The triptych was recorded in an inventory of Tommaso's holdings upon his death. The New York panels passed through Tommaso's son Francesco. The central panel was described in his 1544 will as "a small tabernacle with three movable wings, in which is depicted the glorious Virgin Mary and the father and mother of the donor" (unum tabernaculettum que clauditur con tribus sportellis, in qua est depicta imago Gloriossime virginis Marie et patris et matris dicti testatoris). Francesco bequeathed the triptych to the convent of the hospital of Santa Maria Nuova in Florence. Records indicate a small intact winged altarpiece which stayed in the hospital's possession until around the time of the Napoleonic occupation, when it was probably broken up.

Maria's panel was sold as a Dieric Bouts for 6,000 francs in 1870. It later passed through several private collections before arriving in the possession of Elia Volpi of Rome, who briefly returned it to Florence.

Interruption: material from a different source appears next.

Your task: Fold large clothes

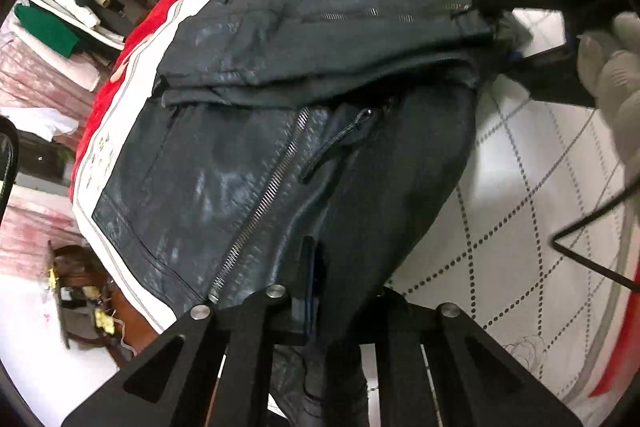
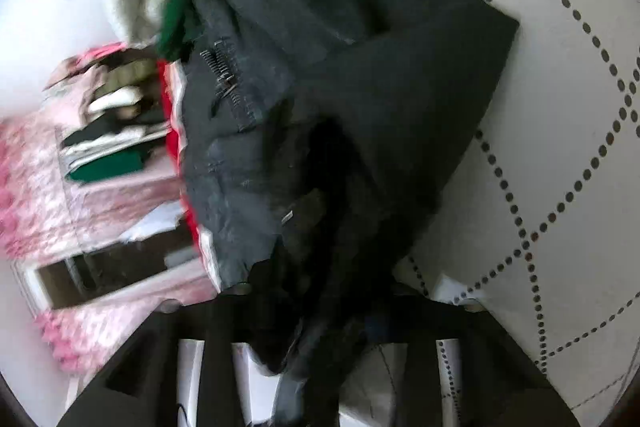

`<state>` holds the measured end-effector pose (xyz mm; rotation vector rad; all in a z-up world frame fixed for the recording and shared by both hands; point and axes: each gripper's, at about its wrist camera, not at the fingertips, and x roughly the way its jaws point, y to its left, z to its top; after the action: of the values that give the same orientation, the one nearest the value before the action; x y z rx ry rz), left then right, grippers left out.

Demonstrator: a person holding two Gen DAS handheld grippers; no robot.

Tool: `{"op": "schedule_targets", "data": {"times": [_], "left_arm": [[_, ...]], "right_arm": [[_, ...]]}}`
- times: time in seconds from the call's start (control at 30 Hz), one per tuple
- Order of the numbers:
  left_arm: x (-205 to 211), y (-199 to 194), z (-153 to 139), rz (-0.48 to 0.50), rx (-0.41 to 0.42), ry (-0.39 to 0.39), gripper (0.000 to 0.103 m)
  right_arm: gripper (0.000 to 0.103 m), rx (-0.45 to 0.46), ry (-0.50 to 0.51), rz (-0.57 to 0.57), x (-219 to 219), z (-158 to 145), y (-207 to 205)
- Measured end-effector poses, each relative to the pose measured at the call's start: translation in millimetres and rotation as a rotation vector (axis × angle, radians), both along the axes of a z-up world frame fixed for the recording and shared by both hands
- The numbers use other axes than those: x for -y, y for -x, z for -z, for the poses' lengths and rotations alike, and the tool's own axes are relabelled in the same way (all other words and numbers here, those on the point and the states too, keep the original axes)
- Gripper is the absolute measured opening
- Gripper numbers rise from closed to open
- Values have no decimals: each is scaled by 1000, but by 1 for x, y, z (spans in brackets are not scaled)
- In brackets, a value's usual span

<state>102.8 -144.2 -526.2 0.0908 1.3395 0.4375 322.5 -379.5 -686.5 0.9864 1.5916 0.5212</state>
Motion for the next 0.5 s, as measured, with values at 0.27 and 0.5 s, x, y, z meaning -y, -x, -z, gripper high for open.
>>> {"op": "schedule_targets", "data": {"times": [0.27,0.5], "left_arm": [[-58,7,-56,-16,77,168,5],[-158,8,-92,-106,109,332,6]], "right_arm": [[18,184,195,-74,-32,-124,-2],[18,334,374,-247,-156,-219,-23]]}}
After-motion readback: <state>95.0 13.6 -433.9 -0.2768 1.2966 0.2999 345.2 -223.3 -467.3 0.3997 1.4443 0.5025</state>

Thereafter the panels were in London from 1901, from where they were sold to Villeroy Goldschmidt of Paris by for $426,500 in 1910. They were purchased, also in 1910, by the collector Benjamin Altman of New York on the advice of Max Friedländer, along with works by Albrecht Dürer, Gerard David and Hans Holbein the Younger – paintings whose "grave austerity seems to have been most in tune with his own taste". Altman bequeathed his holdings to the Metropolitan on his death in 1913.